Demon

class Demon(gvf: pandemonium.gvf.GVF, avf: Callable, feature, behavior_policy: pandemonium.policies.policy.Policy, eligibility: Optional[pandemonium.traces.EligibilityTrace])

Bases: object

General Value Function Approximator

Each demon is an independent reinforcement learning agent responsible for learning one piece of predictive knowledge about the main agent’s interaction with its environment.

Demon learns an approximate value function \(\tilde{V}\) (avf), to the general value function (gvf) that corresponds to the setting of the three “question” functions: \(\pi\), \(\gamma\), and z.

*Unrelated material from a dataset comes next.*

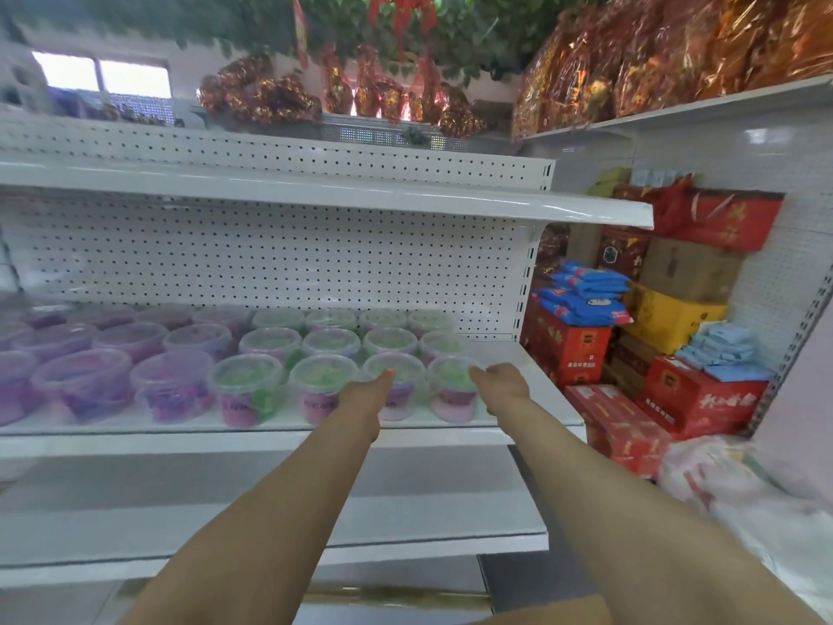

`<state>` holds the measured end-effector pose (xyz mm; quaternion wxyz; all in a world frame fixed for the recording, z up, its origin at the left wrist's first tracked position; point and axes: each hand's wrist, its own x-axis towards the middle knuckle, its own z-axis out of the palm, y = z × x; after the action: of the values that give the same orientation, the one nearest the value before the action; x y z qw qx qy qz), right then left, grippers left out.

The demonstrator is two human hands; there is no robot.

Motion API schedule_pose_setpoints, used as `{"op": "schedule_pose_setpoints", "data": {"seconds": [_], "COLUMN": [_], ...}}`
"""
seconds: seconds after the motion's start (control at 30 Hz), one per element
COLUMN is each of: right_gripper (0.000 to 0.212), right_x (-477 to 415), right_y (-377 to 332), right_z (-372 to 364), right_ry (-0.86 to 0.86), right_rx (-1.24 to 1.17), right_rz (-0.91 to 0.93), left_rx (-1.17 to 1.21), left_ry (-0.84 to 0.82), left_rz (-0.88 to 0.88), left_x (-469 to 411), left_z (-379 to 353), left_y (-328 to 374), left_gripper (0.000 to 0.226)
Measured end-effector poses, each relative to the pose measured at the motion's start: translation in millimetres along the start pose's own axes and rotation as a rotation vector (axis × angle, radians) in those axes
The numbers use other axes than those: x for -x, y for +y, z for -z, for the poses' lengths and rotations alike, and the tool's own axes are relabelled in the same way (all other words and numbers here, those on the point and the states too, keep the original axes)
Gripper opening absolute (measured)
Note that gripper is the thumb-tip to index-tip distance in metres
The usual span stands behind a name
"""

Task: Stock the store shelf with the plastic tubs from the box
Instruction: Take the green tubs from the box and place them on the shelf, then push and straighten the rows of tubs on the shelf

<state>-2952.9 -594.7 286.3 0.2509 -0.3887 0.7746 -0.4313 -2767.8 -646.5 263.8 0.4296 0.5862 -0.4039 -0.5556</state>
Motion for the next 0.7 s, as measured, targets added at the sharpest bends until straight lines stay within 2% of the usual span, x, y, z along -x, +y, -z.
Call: {"op": "schedule_pose_setpoints", "data": {"seconds": [0.1, 0.23, 0.33, 0.47, 0.7], "right_gripper": [0.057, 0.059, 0.063, 0.063, 0.061], "right_x": [17.8, 39.6, 54.3, 76.5, 113.4], "right_y": [-22.6, -50.1, -65.1, -80.4, -116.5], "right_z": [7.6, 7.5, 2.2, -14.6, -63.2], "right_ry": [-0.091, -0.161, -0.169, -0.174, -0.196], "right_rx": [0.222, 0.478, 0.565, 0.618, 0.661], "right_rz": [0.265, 0.587, 0.749, 0.844, 0.905], "left_rx": [-0.196, -0.518, -0.749, -0.859, -0.915], "left_ry": [0.04, 0.159, 0.241, 0.314, 0.396], "left_rz": [-0.19, -0.454, -0.577, -0.66, -0.614], "left_x": [17.5, 50.5, 64.1, 79.1, 76.5], "left_z": [13.2, 44.8, 74.0, 112.0, 193.5], "left_y": [15.7, 33.8, 43.2, 44.8, 47.8], "left_gripper": [0.056, 0.061, 0.063, 0.057, 0.052]}}
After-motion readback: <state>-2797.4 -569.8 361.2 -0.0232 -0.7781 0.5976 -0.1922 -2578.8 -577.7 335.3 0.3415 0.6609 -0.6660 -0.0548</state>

The tools that the demon uses to learn the approximation are called “answer” functions and are comprised of \(\mu\), \(\phi\) and \(\lambda\).

gvf

General Value Function to be estimated by the demon

avf

Approximate Value Function learned by the demon to approximate gvf

φ

Feature generator learning useful state representations

μ

Behavior policy that collects experience

λ

Eligibility trace assigning credit to experiences

Methods Summary

behavior_policy(self, s)

Specifies behavior of the agent

delta(self, experience, ForwardRef])

Specifies the update rule for approximate value function (avf)

eligibility(self, s)

Specifies eligibility trace-decay rate

feature(self, \*args, \*\*kwargs)

A mapping from MDP states to features

learn(self, experience, ForwardRef])

predict(self, x)

Predict the value (or value distribution) of the state

Methods Documentation

behavior_policy(self, s)

Specifies behavior of the agent

\[\mu: \mathcal{S} \times \mathcal{A} \mapsto [0, 1]\]

The distribution across all possible motor commands of the agent could be specified in this way.

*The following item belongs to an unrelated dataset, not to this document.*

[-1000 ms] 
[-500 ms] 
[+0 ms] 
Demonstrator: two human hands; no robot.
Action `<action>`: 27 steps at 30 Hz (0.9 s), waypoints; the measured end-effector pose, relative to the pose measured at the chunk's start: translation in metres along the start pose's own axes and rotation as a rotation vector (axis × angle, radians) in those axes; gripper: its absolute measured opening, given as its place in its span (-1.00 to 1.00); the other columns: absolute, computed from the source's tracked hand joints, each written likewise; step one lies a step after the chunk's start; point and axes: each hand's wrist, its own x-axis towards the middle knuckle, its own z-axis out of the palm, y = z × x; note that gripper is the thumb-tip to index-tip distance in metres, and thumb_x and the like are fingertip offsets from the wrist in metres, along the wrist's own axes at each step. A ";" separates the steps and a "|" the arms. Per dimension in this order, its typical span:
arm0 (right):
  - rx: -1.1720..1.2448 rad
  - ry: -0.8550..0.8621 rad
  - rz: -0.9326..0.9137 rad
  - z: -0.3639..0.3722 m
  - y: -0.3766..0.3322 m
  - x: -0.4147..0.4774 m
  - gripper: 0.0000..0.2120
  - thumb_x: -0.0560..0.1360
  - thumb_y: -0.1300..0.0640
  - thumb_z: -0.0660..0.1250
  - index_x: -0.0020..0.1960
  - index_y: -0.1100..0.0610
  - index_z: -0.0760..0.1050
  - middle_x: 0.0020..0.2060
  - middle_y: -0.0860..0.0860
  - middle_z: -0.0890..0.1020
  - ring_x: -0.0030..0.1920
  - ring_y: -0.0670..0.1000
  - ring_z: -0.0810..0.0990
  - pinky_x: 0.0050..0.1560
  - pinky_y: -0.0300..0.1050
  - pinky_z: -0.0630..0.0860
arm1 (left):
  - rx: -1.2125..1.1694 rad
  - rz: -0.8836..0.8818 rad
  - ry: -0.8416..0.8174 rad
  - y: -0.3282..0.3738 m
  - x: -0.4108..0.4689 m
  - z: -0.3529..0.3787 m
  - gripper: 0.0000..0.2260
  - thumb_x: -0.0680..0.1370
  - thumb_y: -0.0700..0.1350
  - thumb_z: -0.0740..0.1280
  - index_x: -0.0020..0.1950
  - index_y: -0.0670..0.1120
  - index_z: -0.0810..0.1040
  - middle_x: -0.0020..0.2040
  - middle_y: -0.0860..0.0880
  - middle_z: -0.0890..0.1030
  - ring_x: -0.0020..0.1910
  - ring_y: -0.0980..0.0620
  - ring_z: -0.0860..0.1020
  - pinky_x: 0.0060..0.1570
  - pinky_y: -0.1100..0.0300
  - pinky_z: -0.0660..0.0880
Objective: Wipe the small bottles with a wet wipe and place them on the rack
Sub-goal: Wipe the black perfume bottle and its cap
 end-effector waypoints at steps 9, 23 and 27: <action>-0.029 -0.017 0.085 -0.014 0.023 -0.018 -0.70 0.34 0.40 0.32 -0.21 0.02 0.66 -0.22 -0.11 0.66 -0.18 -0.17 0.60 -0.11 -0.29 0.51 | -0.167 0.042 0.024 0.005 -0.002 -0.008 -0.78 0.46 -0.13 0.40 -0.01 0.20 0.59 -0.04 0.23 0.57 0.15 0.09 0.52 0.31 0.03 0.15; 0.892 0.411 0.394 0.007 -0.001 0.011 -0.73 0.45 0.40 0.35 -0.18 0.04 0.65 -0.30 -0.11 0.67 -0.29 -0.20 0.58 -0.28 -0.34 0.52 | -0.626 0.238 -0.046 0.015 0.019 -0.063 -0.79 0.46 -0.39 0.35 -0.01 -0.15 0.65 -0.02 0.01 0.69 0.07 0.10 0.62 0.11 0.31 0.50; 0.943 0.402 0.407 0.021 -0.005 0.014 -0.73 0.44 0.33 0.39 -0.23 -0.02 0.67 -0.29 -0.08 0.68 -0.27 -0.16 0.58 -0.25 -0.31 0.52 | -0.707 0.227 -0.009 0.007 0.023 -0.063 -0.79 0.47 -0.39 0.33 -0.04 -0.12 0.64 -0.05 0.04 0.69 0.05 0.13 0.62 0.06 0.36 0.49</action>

delta(self, experience: Union[ForwardRef(‘Transition’), ForwardRef(‘Trajectory’)]) → Tuple[Union[torch.Tensor, NoneType], dict]

Specifies the update rule for approximate value function (avf)

Depending on whether the algorithm is online or offline, the demon will be learning from a single Transition vs a Trajectory of experiences.

eligibility(self, s)

Specifies eligibility trace-decay rate

\[\lambda: \mathcal{S} \mapsto \mathbb{R}\]
feature(self, \*args, \*\*kwargs)

A mapping from MDP states to features

\[\phi: \mathcal{S} \mapsto \mathbb{R}^n\]

Feature tensor could be constructed from the robot’s external sensor readings (not just the ones corresponding to light).

We can use any representation learning module here.

learn(self, experience: Union[ForwardRef(‘Transition’), ForwardRef(‘Trajectory’)])
predict(self, x)

Predict the value (or value distribution) of the state